Task objective
From top to bottom, each entry below must be reproduced exactly.
== Segment start ==
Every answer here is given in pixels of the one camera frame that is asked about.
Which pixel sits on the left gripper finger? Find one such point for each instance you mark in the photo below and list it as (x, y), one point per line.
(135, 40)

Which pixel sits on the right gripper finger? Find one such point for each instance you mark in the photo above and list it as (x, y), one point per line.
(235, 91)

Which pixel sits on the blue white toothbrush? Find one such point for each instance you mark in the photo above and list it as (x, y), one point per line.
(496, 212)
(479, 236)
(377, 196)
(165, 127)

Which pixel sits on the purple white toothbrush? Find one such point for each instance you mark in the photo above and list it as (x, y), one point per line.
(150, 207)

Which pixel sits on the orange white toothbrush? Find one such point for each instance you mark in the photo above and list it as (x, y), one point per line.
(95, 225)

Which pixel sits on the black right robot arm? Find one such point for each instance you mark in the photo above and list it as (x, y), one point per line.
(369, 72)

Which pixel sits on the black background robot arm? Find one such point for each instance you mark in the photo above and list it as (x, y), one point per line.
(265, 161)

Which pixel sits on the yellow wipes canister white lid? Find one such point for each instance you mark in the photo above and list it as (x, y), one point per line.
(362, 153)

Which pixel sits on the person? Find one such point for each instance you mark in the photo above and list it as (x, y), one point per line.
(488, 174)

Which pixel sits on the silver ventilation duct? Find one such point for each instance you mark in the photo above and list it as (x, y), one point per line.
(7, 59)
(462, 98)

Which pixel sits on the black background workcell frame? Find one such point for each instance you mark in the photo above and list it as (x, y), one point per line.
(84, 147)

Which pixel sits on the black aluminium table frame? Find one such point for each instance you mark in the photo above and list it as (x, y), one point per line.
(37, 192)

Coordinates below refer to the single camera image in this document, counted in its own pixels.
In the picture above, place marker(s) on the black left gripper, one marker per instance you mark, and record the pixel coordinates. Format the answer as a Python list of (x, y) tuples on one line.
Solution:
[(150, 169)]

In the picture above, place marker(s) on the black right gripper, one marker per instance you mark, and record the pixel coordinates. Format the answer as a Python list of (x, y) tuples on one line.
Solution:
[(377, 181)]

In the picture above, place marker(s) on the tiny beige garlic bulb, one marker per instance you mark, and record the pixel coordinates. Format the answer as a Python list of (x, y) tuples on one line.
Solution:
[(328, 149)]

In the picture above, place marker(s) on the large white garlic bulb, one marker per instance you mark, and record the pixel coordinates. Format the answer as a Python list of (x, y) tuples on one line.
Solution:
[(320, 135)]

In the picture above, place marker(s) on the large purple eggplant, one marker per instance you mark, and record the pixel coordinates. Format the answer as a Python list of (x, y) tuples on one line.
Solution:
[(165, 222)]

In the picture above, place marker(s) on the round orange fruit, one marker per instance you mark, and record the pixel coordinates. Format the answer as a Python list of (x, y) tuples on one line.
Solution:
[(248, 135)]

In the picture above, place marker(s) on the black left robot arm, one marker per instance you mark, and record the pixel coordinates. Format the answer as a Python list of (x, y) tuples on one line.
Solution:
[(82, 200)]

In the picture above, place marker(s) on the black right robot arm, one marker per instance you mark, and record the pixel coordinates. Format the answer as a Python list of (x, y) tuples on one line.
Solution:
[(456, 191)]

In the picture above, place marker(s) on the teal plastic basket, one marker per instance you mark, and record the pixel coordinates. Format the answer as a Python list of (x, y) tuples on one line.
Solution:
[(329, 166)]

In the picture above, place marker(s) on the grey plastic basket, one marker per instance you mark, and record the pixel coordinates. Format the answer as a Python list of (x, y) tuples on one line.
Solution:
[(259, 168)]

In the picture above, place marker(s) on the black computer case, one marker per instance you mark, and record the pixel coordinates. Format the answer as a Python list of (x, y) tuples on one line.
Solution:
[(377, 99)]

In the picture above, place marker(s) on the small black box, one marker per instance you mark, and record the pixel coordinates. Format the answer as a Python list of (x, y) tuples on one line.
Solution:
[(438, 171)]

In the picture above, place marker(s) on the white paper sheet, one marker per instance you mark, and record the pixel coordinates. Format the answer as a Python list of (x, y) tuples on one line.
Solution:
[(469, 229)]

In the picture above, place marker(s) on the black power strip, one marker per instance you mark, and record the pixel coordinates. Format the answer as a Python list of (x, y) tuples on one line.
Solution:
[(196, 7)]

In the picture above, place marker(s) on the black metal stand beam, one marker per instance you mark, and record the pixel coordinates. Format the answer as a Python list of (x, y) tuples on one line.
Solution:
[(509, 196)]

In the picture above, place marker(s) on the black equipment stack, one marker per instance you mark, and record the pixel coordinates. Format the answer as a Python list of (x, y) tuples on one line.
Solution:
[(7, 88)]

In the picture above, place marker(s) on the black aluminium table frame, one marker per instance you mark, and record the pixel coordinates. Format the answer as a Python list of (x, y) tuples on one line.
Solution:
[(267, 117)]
== Segment end ==
Answer box
Every answer here is given in pixels of the one camera frame that is asked about.
Which pixel sits on the left gripper finger? Find one such point for each instance you mark in the photo below and list it as (x, y), one point per line.
(135, 40)

Which pixel sits on the right gripper finger? Find one such point for each instance you mark in the photo above and list it as (x, y), one point per line.
(235, 91)

Which pixel sits on the blue white toothbrush? Find one such point for each instance you mark in the photo above and list it as (x, y), one point per line.
(496, 212)
(479, 236)
(377, 196)
(165, 127)

Which pixel sits on the purple white toothbrush? Find one such point for each instance you mark in the photo above and list it as (x, y), one point per line.
(150, 207)

Which pixel sits on the orange white toothbrush? Find one such point for each instance you mark in the photo above and list it as (x, y), one point per line.
(95, 225)

Which pixel sits on the black right robot arm? Find one such point for each instance you mark in the photo above and list it as (x, y), one point per line.
(369, 72)

Which pixel sits on the black background robot arm? Find one such point for each instance you mark in the photo above and list it as (x, y), one point per line.
(265, 161)

Which pixel sits on the yellow wipes canister white lid? Find one such point for each instance you mark in the photo above and list it as (x, y), one point per line.
(362, 153)

Which pixel sits on the person? Find one such point for each instance you mark in the photo above and list it as (x, y), one point per line.
(488, 174)

Which pixel sits on the silver ventilation duct? Find one such point for each instance you mark in the photo above and list it as (x, y), one point per line.
(7, 59)
(462, 98)

Which pixel sits on the black background workcell frame? Find one such point for each instance you mark in the photo above and list it as (x, y), one point per line.
(84, 147)

Which pixel sits on the black aluminium table frame? Find one such point for each instance you mark in the photo above and list it as (x, y), one point per line.
(37, 192)

Coordinates below refer to the single camera image in this document, counted in its own pixels.
In the picture above, place marker(s) on the black left gripper, one marker per instance you mark, and record the pixel coordinates. Format the answer as a Python list of (x, y) tuples on one line.
Solution:
[(150, 169)]

In the picture above, place marker(s) on the black right gripper, one marker per instance you mark, and record the pixel coordinates. Format the answer as a Python list of (x, y) tuples on one line.
Solution:
[(377, 181)]

In the picture above, place marker(s) on the tiny beige garlic bulb, one marker per instance you mark, and record the pixel coordinates. Format the answer as a Python list of (x, y) tuples on one line.
Solution:
[(328, 149)]

In the picture above, place marker(s) on the large white garlic bulb, one marker per instance you mark, and record the pixel coordinates. Format the answer as a Python list of (x, y) tuples on one line.
Solution:
[(320, 135)]

In the picture above, place marker(s) on the large purple eggplant, one marker per instance you mark, and record the pixel coordinates. Format the answer as a Python list of (x, y) tuples on one line.
Solution:
[(165, 222)]

In the picture above, place marker(s) on the round orange fruit, one marker per instance you mark, and record the pixel coordinates. Format the answer as a Python list of (x, y) tuples on one line.
Solution:
[(248, 135)]

In the picture above, place marker(s) on the black left robot arm, one marker per instance you mark, and record the pixel coordinates. Format the answer as a Python list of (x, y) tuples on one line.
Solution:
[(82, 200)]

In the picture above, place marker(s) on the black right robot arm, one marker per instance you mark, and record the pixel coordinates. Format the answer as a Python list of (x, y) tuples on one line.
Solution:
[(456, 191)]

In the picture above, place marker(s) on the teal plastic basket, one marker per instance you mark, and record the pixel coordinates. Format the answer as a Python list of (x, y) tuples on one line.
Solution:
[(329, 166)]

In the picture above, place marker(s) on the grey plastic basket, one marker per instance you mark, and record the pixel coordinates. Format the answer as a Python list of (x, y) tuples on one line.
Solution:
[(259, 168)]

In the picture above, place marker(s) on the black computer case, one marker per instance you mark, and record the pixel coordinates. Format the answer as a Python list of (x, y) tuples on one line.
Solution:
[(377, 99)]

In the picture above, place marker(s) on the small black box, one marker per instance you mark, and record the pixel coordinates. Format the answer as a Python list of (x, y) tuples on one line.
Solution:
[(438, 171)]

In the picture above, place marker(s) on the white paper sheet, one marker per instance you mark, and record the pixel coordinates. Format the answer as a Python list of (x, y) tuples on one line.
Solution:
[(469, 229)]

In the picture above, place marker(s) on the black power strip, one marker per instance you mark, and record the pixel coordinates. Format the answer as a Python list of (x, y) tuples on one line.
Solution:
[(196, 7)]

In the picture above, place marker(s) on the black metal stand beam, one marker per instance you mark, and record the pixel coordinates. Format the answer as a Python list of (x, y) tuples on one line.
Solution:
[(509, 196)]

In the picture above, place marker(s) on the black equipment stack, one marker per instance you mark, and record the pixel coordinates. Format the answer as a Python list of (x, y) tuples on one line.
Solution:
[(7, 88)]

In the picture above, place marker(s) on the black aluminium table frame, one marker per instance you mark, and record the pixel coordinates. Format the answer as a Python list of (x, y) tuples on one line.
Solution:
[(267, 117)]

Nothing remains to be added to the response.